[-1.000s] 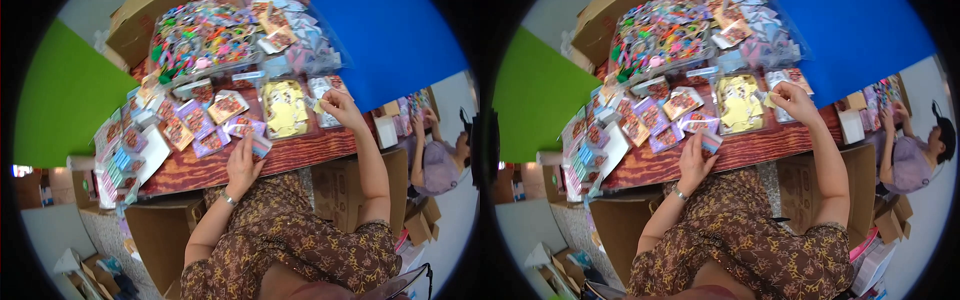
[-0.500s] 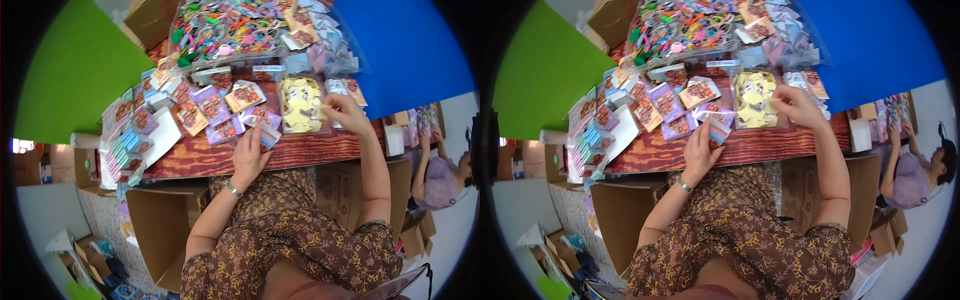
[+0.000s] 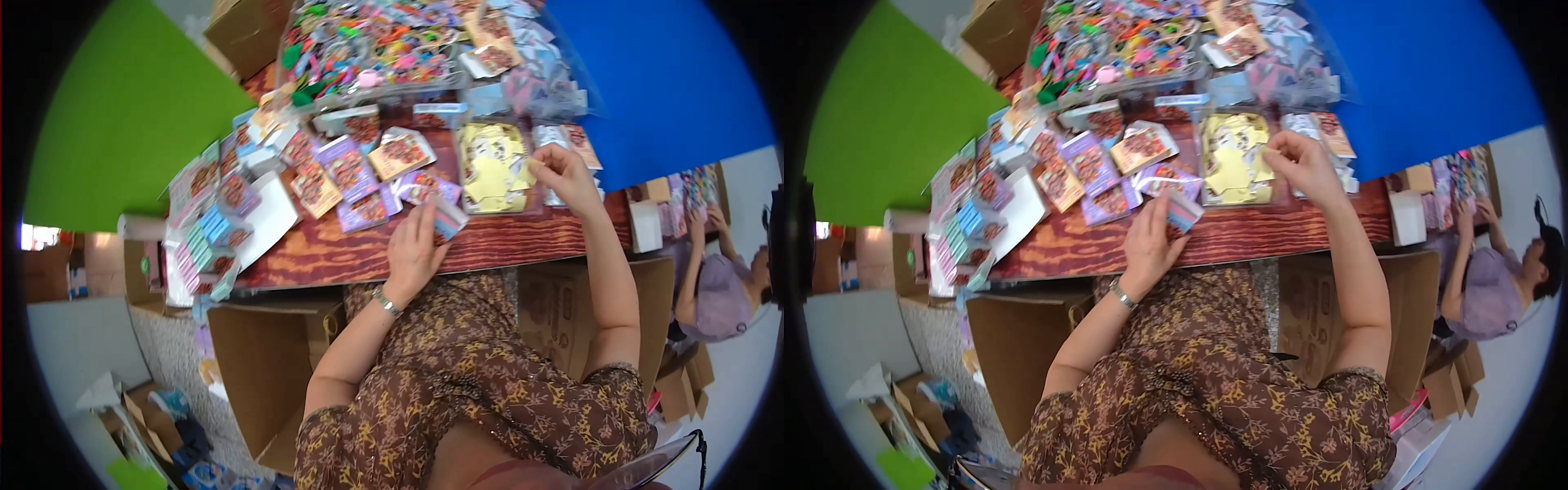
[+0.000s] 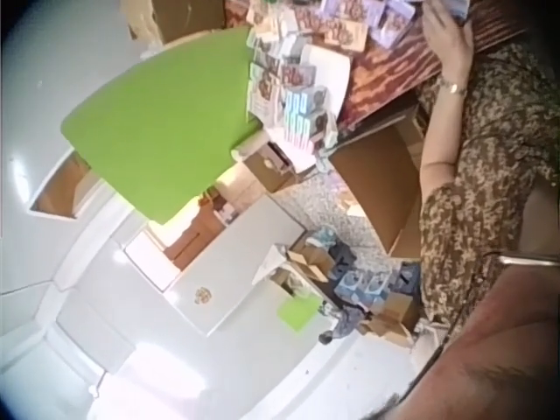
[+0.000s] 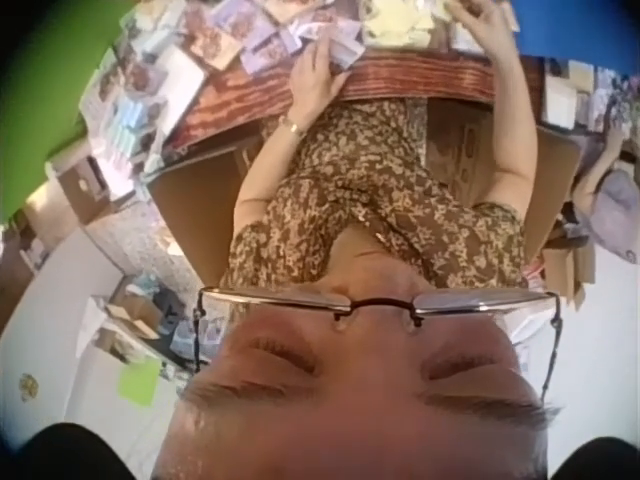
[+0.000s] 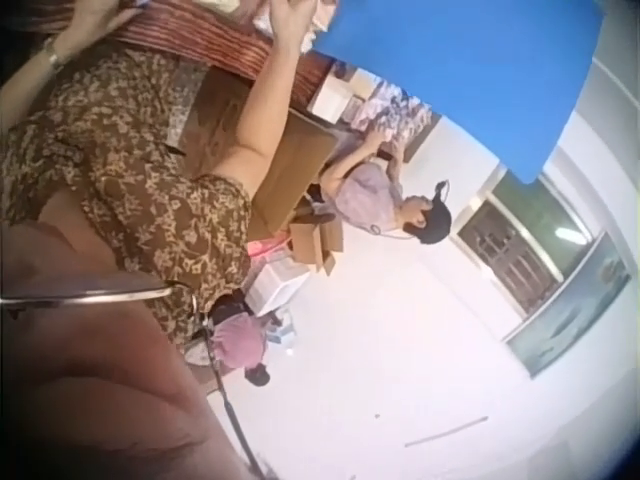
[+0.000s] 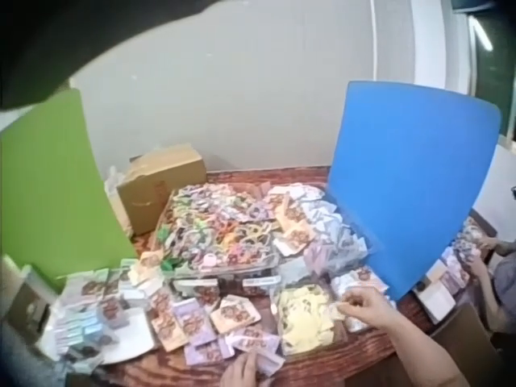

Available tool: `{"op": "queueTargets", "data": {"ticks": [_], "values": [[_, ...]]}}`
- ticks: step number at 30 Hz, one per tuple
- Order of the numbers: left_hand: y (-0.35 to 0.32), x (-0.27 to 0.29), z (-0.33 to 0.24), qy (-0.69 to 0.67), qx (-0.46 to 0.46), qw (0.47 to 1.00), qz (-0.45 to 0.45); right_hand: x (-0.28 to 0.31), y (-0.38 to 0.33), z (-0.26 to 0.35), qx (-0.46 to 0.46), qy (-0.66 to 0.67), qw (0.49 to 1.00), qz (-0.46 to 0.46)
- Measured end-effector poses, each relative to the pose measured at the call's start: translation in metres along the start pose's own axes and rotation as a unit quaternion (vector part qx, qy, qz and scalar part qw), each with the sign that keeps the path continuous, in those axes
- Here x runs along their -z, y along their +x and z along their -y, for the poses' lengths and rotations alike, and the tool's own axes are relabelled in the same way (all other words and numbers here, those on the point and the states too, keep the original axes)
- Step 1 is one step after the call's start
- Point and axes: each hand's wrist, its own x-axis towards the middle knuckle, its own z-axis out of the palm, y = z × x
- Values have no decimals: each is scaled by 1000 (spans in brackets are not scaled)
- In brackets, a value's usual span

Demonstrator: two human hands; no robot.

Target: Sort and organize small packaged items on a table.

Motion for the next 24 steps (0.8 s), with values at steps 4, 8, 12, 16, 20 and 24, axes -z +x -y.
{"op": "queueTargets", "data": {"ticks": [4, 8, 12, 16, 20, 24], "values": [[3, 0, -2, 9, 13, 1000, 1, -91, -6, 27, 86, -102, 987, 91], [0, 6, 1, 38, 4, 999, -20, -132, 0, 27, 187, -292, 928, 134], [-6, 6, 9, 67, 11, 997, -40, -158, 3, -4, 340, -417, 836, 106], [-13, 15, 17, 29, 44, 996, -74, -161, 8, 29, 336, -375, 857, 114], [-18, 19, 20, 7, 60, 996, -58, -143, 82, 45, 380, -336, 861, 36], [-21, 14, 20, -14, 45, 998, -42, -114, 195, 83, 329, -433, 835, -88]]}}
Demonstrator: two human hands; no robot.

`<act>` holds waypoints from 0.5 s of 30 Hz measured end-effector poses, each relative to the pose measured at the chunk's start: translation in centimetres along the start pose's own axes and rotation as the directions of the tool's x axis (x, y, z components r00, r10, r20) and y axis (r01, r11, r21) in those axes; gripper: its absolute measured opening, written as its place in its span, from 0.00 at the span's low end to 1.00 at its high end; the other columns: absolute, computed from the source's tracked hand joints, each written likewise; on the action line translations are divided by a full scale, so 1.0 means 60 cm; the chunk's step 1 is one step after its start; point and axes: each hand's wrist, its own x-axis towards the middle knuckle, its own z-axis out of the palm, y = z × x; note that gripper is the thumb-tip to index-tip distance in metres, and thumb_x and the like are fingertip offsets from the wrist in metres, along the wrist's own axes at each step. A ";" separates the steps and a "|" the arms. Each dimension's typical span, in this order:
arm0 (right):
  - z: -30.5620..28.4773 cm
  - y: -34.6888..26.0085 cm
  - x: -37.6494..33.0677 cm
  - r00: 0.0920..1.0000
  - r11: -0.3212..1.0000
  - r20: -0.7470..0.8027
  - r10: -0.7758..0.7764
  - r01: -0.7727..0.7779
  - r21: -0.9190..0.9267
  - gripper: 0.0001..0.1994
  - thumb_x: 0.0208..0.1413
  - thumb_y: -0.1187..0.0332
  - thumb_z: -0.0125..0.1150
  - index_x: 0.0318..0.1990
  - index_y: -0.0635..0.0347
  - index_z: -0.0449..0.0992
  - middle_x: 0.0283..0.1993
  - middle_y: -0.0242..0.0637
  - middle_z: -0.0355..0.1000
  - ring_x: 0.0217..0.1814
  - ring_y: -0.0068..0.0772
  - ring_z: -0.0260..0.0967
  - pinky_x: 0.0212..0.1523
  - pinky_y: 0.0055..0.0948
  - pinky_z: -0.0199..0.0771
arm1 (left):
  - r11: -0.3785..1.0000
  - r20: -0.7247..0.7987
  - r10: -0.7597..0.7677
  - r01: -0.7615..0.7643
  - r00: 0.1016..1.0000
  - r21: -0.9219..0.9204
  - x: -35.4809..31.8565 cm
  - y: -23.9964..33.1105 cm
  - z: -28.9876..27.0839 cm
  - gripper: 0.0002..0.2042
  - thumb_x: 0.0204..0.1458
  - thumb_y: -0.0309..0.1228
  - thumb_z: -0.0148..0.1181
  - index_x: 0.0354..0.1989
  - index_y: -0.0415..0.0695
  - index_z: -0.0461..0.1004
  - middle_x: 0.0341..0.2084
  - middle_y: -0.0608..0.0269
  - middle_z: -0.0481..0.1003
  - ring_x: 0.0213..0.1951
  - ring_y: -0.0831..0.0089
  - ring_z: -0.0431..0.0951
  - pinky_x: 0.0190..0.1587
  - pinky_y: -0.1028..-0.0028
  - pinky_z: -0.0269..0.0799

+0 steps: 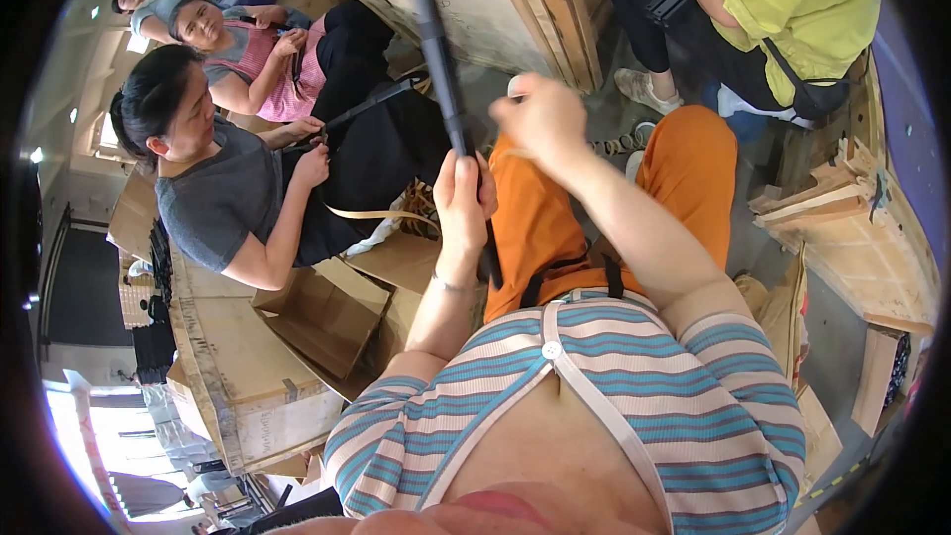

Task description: Applying adhesive tape or bands to black structural components to secure or bundle them.

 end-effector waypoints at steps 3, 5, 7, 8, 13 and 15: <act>0.001 0.102 -0.013 0.965 0.965 -0.015 0.261 -0.261 -0.026 0.15 0.38 0.61 0.62 0.24 0.68 0.73 0.20 0.42 0.71 0.25 0.33 0.69 0.30 0.30 0.67 | 0.924 0.076 0.383 -0.379 0.921 -0.057 -0.016 0.052 0.002 0.17 0.58 0.43 0.43 0.26 0.40 0.60 0.10 0.71 0.56 0.11 0.85 0.52 0.12 0.84 0.45; 0.006 0.092 -0.018 0.989 0.989 0.004 0.145 -0.145 0.031 0.16 0.40 0.60 0.63 0.26 0.68 0.73 0.23 0.42 0.71 0.27 0.29 0.68 0.32 0.28 0.67 | 0.939 0.235 0.101 -0.014 0.967 -0.344 -0.001 0.072 -0.003 0.20 0.58 0.47 0.40 0.27 0.41 0.61 0.08 0.69 0.56 0.09 0.83 0.51 0.10 0.82 0.44; 0.002 0.054 -0.008 0.997 0.993 0.050 0.053 -0.058 0.101 0.19 0.45 0.61 0.65 0.36 0.68 0.70 0.31 0.38 0.70 0.32 0.23 0.66 0.36 0.23 0.66 | 0.783 0.343 -0.028 0.234 0.939 -0.576 -0.007 0.074 -0.007 0.21 0.58 0.50 0.36 0.28 0.42 0.61 0.08 0.68 0.56 0.08 0.81 0.51 0.09 0.80 0.44; 0.000 0.030 -0.002 0.997 0.993 0.055 0.046 -0.052 0.104 0.19 0.45 0.61 0.65 0.36 0.68 0.70 0.31 0.38 0.70 0.32 0.23 0.66 0.36 0.23 0.66 | 0.785 0.338 -0.023 0.226 0.941 -0.576 -0.006 0.071 -0.011 0.21 0.58 0.50 0.36 0.28 0.42 0.61 0.08 0.68 0.56 0.08 0.81 0.51 0.09 0.80 0.44; 0.004 -0.125 -0.004 0.960 0.799 0.270 -0.078 -0.101 0.593 0.22 0.47 0.64 0.65 0.46 0.65 0.63 0.37 0.32 0.66 0.38 0.18 0.63 0.36 0.19 0.66 | 0.808 0.264 -0.054 0.198 0.963 -0.555 -0.006 0.067 -0.024 0.22 0.58 0.51 0.34 0.29 0.42 0.61 0.08 0.69 0.55 0.07 0.81 0.50 0.10 0.80 0.45; 0.039 -0.151 -0.006 0.931 0.734 0.267 -0.247 0.000 0.679 0.25 0.46 0.62 0.67 0.47 0.65 0.63 0.36 0.34 0.64 0.37 0.18 0.62 0.36 0.19 0.66 | 0.810 0.204 -0.079 0.182 0.976 -0.558 -0.012 0.069 -0.039 0.22 0.58 0.52 0.33 0.29 0.44 0.62 0.08 0.69 0.55 0.07 0.80 0.50 0.10 0.80 0.45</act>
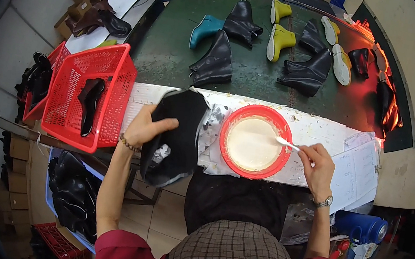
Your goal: Apply adhesive to the edges of black shoe uppers using a brush and a bowl of glue.
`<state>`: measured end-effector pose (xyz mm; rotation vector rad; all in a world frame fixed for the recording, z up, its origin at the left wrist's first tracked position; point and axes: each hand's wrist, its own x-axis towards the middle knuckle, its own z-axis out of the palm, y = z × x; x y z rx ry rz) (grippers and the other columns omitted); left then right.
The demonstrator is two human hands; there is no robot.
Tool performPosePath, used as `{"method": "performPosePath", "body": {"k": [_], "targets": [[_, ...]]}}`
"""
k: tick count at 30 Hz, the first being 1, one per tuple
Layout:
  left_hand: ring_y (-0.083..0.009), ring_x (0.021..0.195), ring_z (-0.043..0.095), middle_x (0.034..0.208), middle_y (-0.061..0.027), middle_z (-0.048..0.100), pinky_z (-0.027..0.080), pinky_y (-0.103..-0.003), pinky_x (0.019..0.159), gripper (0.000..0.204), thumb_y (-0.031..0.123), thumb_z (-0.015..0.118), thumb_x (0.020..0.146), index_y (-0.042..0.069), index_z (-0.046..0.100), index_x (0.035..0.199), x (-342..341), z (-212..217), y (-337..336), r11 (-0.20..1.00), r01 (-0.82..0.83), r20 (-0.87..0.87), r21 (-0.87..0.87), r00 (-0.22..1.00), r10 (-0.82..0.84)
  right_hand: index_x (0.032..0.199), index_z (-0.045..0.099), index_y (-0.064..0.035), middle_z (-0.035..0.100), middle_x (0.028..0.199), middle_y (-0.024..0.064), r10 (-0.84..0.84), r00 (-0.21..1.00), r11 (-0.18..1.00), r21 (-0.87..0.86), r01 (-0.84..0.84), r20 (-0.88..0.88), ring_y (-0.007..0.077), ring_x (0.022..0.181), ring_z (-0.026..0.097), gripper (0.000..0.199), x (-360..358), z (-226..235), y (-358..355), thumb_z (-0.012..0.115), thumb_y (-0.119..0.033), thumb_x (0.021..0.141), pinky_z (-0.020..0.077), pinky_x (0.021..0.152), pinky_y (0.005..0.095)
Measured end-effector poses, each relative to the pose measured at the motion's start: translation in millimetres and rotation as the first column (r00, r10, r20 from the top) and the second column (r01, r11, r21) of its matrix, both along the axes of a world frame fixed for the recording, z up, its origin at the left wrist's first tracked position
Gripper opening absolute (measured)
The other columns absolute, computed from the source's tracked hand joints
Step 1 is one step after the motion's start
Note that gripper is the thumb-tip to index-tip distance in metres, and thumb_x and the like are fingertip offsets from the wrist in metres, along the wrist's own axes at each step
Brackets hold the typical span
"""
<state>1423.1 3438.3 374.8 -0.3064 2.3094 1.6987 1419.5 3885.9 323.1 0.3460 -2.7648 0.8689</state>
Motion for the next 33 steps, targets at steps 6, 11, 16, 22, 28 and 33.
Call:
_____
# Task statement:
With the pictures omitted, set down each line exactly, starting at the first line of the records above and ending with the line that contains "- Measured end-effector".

# Result:
[-1.000s] 
[-0.500s] 
[+0.000s] 
[+0.000s] 
[+0.000s] 
[+0.000s] 
[+0.000s] 

Available tool: `{"op": "queueTargets", "data": {"ticks": [_], "values": [[_, ...]]}}`
- ticks: step number at 30 Hz, one per tuple
- Order of the numbers: left_hand: y (-0.35 to 0.32), x (-0.27 to 0.29), z (-0.33 to 0.24), qy (-0.69 to 0.67), qx (-0.46 to 0.46), qw (0.47 to 1.00), qz (-0.45 to 0.45); right_hand: x (-0.28 to 0.31), y (-0.38 to 0.33), z (-0.26 to 0.35), qx (-0.46 to 0.46), qy (-0.66 to 0.67), qw (0.49 to 1.00), qz (-0.46 to 0.46)
- Measured end-effector poses, each relative to the pose measured at the call's start: translation in metres along the start pose's own axes and rotation as a unit quaternion (vector part qx, qy, qz and scalar part qw), each with the sign that keeps the path continuous, in those axes

For this exercise, nothing further remains.